Thursday, September 19, 2019
The Sun Also Rises through chp. 16
First, I noticed how in chapter 14, Jake describes the town as "fresh", "cool", and "healthy", right before the fiesta day, which foreshadows the fiesta in a negative light. Next, during the religious part of the ceremony, I noted the continuance of the church motif throughout the book. As jake enters the church, he sees that Brett can't bring herself to enter the doorways because she "didn't have the right hat". Throughout the book, there have been multiple scenes involving churches that reflect the sins inside the characters, and this scene mirrors that reflection of sin inside Brett. After the bull-fight, Jake describes a "disgusting" feeling he leaves the fights, and he subsequently treats this feeling with absinthe (symbolically different than just drinking wine).
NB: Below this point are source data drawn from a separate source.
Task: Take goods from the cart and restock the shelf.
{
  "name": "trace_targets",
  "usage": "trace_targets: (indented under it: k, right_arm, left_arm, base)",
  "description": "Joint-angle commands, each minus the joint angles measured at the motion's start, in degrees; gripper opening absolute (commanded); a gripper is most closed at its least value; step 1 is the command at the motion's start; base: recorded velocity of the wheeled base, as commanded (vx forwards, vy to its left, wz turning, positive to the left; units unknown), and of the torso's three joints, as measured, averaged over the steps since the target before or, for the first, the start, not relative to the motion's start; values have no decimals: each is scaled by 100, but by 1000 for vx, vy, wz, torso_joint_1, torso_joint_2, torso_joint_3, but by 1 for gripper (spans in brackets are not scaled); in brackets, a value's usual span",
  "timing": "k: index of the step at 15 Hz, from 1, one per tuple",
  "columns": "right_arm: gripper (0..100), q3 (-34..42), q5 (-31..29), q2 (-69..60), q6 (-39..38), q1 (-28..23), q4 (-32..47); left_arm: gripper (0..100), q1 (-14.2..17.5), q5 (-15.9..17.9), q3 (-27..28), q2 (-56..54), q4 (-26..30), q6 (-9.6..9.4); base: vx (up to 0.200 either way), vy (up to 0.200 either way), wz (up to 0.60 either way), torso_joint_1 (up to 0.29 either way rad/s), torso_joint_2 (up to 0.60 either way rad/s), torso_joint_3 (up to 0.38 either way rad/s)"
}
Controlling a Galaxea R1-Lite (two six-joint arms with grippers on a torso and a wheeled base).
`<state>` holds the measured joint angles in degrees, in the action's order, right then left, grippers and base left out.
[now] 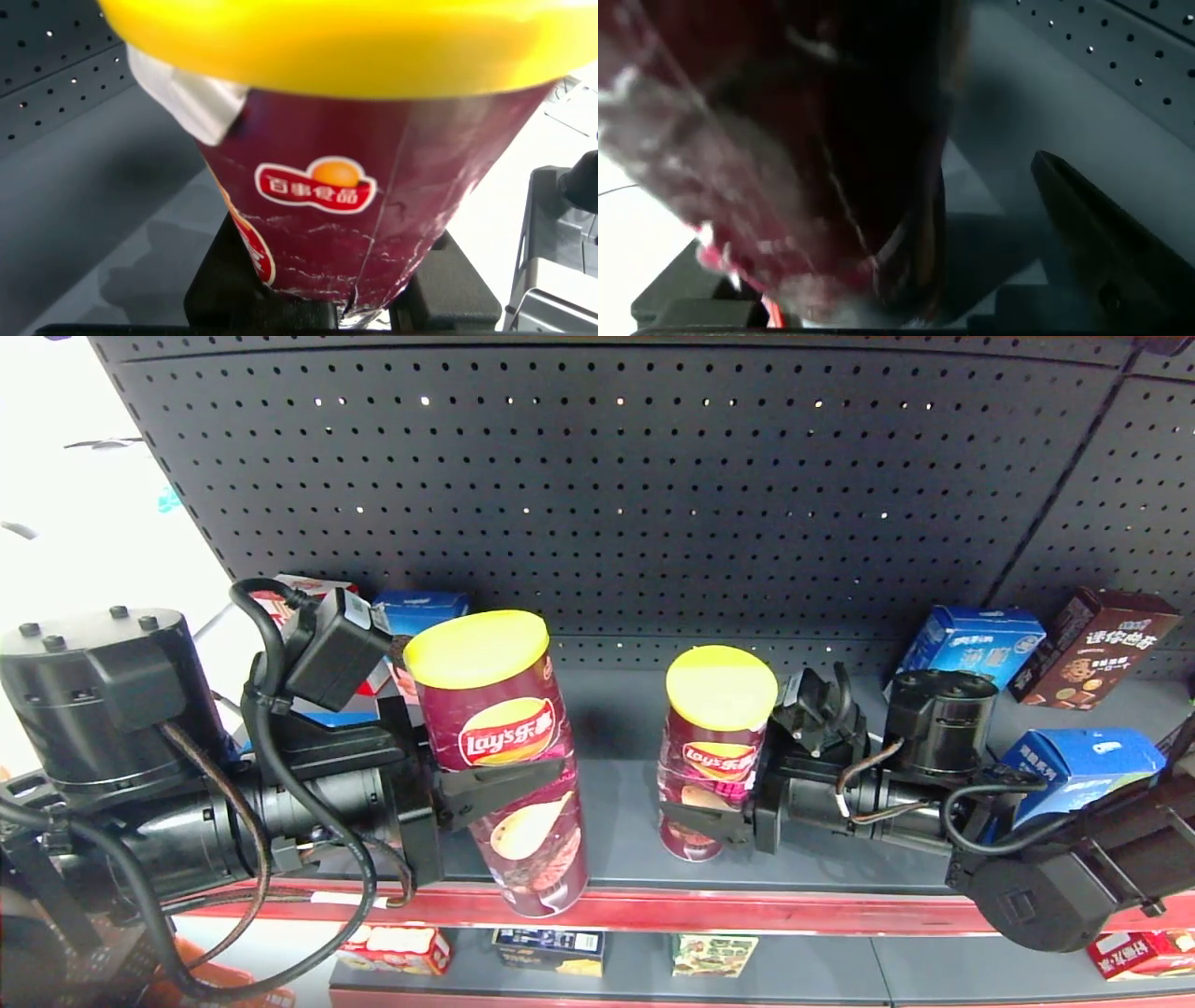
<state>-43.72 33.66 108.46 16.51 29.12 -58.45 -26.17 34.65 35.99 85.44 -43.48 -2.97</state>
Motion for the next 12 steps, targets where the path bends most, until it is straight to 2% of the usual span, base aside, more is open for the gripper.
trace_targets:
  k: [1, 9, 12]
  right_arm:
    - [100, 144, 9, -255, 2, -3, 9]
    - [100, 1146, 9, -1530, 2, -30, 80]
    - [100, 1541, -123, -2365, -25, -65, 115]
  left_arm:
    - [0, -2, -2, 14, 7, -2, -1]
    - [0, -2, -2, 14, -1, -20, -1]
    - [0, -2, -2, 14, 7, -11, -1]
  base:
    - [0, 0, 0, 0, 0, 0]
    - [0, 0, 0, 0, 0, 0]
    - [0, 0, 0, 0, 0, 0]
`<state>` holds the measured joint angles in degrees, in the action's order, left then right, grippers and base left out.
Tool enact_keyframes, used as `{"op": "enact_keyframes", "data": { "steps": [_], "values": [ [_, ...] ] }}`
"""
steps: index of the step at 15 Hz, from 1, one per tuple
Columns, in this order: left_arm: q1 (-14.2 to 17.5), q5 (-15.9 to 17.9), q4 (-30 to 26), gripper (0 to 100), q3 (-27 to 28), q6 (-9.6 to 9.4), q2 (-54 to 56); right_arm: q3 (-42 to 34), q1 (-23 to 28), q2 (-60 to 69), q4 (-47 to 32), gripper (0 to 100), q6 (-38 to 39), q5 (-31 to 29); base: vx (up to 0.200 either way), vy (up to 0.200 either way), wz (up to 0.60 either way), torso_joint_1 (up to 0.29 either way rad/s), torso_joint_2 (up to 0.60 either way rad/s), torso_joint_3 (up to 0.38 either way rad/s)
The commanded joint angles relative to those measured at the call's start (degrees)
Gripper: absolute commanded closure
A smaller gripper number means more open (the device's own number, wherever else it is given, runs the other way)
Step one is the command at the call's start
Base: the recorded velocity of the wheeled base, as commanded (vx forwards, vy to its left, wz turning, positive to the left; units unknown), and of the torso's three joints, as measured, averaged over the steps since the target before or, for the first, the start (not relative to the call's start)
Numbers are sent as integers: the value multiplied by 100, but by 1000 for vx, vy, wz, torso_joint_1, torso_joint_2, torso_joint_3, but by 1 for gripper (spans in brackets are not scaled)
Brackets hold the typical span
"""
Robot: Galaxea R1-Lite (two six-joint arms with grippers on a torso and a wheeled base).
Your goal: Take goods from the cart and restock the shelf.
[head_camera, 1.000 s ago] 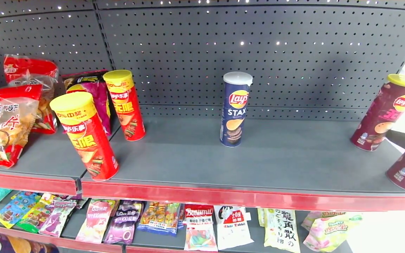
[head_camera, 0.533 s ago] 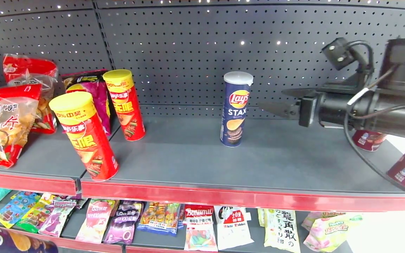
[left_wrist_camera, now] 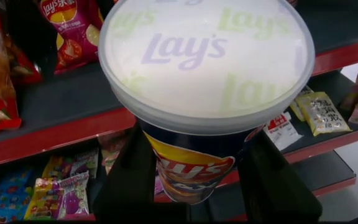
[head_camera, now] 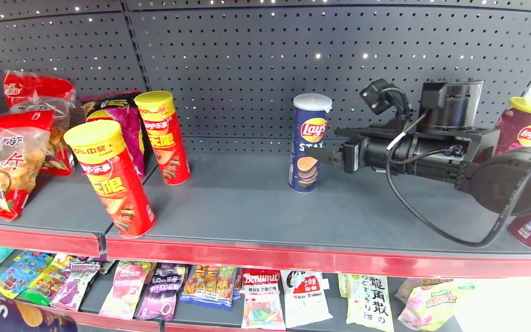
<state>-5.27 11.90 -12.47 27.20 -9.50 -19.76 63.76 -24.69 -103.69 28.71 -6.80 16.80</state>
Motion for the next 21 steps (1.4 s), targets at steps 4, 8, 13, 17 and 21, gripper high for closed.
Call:
{"op": "enact_keyframes", "data": {
  "steps": [4, 8, 13, 17, 21],
  "values": [
    [-1, 6, -1, 100, -13, 0, -54, 322, -10, -265, -6, 0, 47, 52, 0, 0, 0, 0, 0, 0],
    [-1, 14, -1, 100, -21, 0, -72, 735, -10, -555, -6, 0, 47, 60, 0, 0, 0, 0, 0, 0],
    [-1, 14, -1, 100, -39, 0, -63, 1104, -186, -793, -41, 0, 47, 254, 0, 0, 0, 0, 0, 0],
    [-1, 14, -1, 100, -48, 0, -63, 1447, -230, -1083, -41, 0, 39, 236, 0, 0, 0, 0, 0, 0],
    [-1, 6, -1, 100, -48, 0, -72, 1675, -212, -1303, -58, 100, 39, 219, 0, 0, 0, 0, 0, 0]
  ]
}}
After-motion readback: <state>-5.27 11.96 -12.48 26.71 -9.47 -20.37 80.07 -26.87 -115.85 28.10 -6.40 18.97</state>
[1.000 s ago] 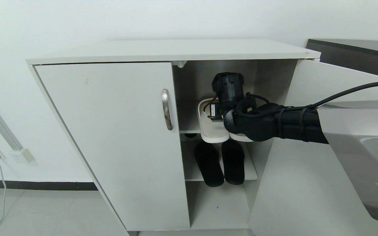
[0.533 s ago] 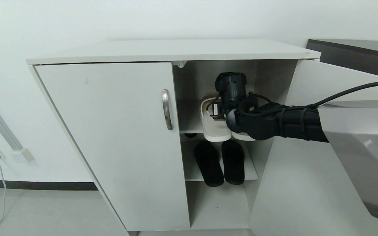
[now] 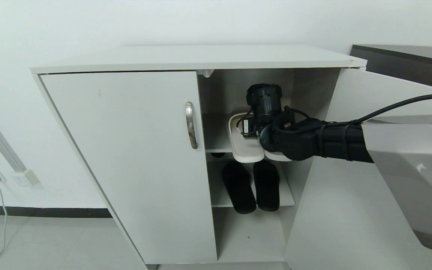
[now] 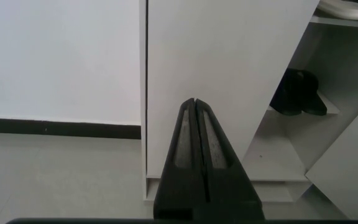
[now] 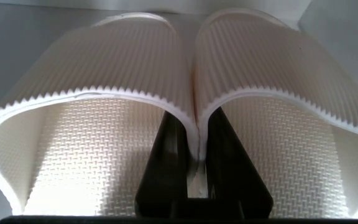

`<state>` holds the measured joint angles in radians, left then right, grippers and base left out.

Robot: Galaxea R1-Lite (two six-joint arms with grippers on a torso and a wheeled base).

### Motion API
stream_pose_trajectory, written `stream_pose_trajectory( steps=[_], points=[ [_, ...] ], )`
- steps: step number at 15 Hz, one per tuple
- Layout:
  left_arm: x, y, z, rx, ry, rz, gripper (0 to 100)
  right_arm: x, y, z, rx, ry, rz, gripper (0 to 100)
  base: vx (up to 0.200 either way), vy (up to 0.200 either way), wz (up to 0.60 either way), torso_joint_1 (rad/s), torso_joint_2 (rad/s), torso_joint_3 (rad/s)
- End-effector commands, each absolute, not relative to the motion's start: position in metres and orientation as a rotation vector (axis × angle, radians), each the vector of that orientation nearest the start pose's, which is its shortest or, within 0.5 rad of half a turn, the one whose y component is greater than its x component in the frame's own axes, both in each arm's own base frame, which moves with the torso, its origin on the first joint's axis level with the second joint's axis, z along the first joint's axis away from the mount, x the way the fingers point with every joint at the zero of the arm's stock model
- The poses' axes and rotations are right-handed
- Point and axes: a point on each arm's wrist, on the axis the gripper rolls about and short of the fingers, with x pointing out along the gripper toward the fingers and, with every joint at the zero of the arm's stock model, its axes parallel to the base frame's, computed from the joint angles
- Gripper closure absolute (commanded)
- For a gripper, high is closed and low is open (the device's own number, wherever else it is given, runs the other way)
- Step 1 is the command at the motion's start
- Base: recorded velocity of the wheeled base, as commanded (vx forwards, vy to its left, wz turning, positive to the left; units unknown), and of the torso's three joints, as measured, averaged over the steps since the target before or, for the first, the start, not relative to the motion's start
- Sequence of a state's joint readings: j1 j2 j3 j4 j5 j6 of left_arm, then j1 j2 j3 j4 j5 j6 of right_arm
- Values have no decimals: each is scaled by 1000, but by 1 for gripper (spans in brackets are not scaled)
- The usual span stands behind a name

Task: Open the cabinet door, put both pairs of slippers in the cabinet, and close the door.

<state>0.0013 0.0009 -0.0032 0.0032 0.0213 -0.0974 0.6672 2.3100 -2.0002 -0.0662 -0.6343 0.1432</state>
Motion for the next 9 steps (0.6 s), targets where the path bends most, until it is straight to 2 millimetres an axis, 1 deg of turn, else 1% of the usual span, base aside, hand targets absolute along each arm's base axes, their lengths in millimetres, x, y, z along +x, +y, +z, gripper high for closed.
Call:
stream_pose_trajectory(
  steps=[1, 9],
  points=[
    [-23, 0, 76, -98, 0, 23, 100, 393, 287, 217, -2, 193, 12, 100, 0, 0, 0, 0, 0, 0],
    [-23, 0, 76, -98, 0, 23, 100, 395, 285, 217, -8, 196, 3, 100, 0, 0, 0, 0, 0, 0]
  ],
)
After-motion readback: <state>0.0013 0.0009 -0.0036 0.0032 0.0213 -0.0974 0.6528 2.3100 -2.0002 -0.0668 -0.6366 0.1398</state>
He uses the absinthe to numb the gore he just witnessed. Because the bull fights are linked to the wars he and the lost generation has been in, and the war the chaps are involved in for Brett, this "feeling" and drinking become strong motifs throughout the book. Finally, I didn't quite understand the significance of Pedro Romero- especially when Jake is showing Brett all of his techniques in the ring when he says "I got her watching... so that she saw what it was all about, so that it became more something that was going on with a definite end, and less of a spectacle with unexplained horrors" (172).